Como la mayoría de los mortales, llego a estas elecciones con la lengua fuera y una sensación de hastío infinito. Aunque sea cierto que desde hace unos lustros vivimos en campaña permanente, dos llamadas a las urnas en menos de un mes y para votar (como poco) para cinco cosas distintas se hacen inabarcables. Máxime, cuando la triple cita de hoy se vive como una especie de reválida o segunda vuelta de la del 28 de abril, lo que inevitablemente suponía un riesgo de contaminación de los mensajes y las actitudes.
Y aquí es donde esta columna hace la ciaboga —o un triple tirabuzón— y cambia de tenor. Para variar, me pongo en clave optimista. Creo sinceramente que en este trocito del mapa hemos sido capaces de vadear ese peligro para centrarnos, en general, en las cuestiones que de verdad se juegan en el recuento de esta noche. Aunque el ruido de fondo de costumbre no ha faltado, tanto en la demarcación autonómica (en cada uno de sus territorios) como en la foral, exabrupto arriba o abajo, se ha mantenido el foco del debate donde debía estar.

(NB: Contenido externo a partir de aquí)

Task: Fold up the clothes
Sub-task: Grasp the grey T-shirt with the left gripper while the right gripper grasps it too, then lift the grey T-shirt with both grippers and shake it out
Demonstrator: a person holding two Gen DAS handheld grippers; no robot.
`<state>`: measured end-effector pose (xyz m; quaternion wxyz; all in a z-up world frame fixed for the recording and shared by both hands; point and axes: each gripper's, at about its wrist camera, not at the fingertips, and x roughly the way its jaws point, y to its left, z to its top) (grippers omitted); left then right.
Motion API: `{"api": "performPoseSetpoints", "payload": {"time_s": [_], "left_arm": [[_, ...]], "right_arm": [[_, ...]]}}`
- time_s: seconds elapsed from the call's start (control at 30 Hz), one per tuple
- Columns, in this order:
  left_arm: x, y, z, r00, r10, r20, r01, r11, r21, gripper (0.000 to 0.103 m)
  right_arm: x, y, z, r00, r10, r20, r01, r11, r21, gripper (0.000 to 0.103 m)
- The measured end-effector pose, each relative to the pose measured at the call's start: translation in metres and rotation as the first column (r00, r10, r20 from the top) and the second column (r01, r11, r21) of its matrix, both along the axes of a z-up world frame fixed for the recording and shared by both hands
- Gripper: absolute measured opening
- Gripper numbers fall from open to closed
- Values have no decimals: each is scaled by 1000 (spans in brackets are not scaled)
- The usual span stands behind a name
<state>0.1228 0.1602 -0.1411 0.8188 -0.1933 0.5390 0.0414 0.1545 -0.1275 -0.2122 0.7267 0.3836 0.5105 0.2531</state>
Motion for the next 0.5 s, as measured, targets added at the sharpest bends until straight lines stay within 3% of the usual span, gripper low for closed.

Habrá que agradecérselo de modo especial a las sufridas y los sufridos candidatos. Después de tratar a unas decenas de aspirantes a lo largo de los últimos quince días, les confieso desde aquí mi admiración. Les juro que no es ironía. Es verdad que en alguna ocasión sus palabras sonaban a recitado machacón o venta de moto. Sin embargo, en la mayoría de los casos, me he encontrado con personas ilusionadas, nerviosas, con ganas de agradar, que parecía que se creían sinceramente lo que decían. Todos coincidían, por cierto, en la importancia de cada voto. Hasta el último cuenta.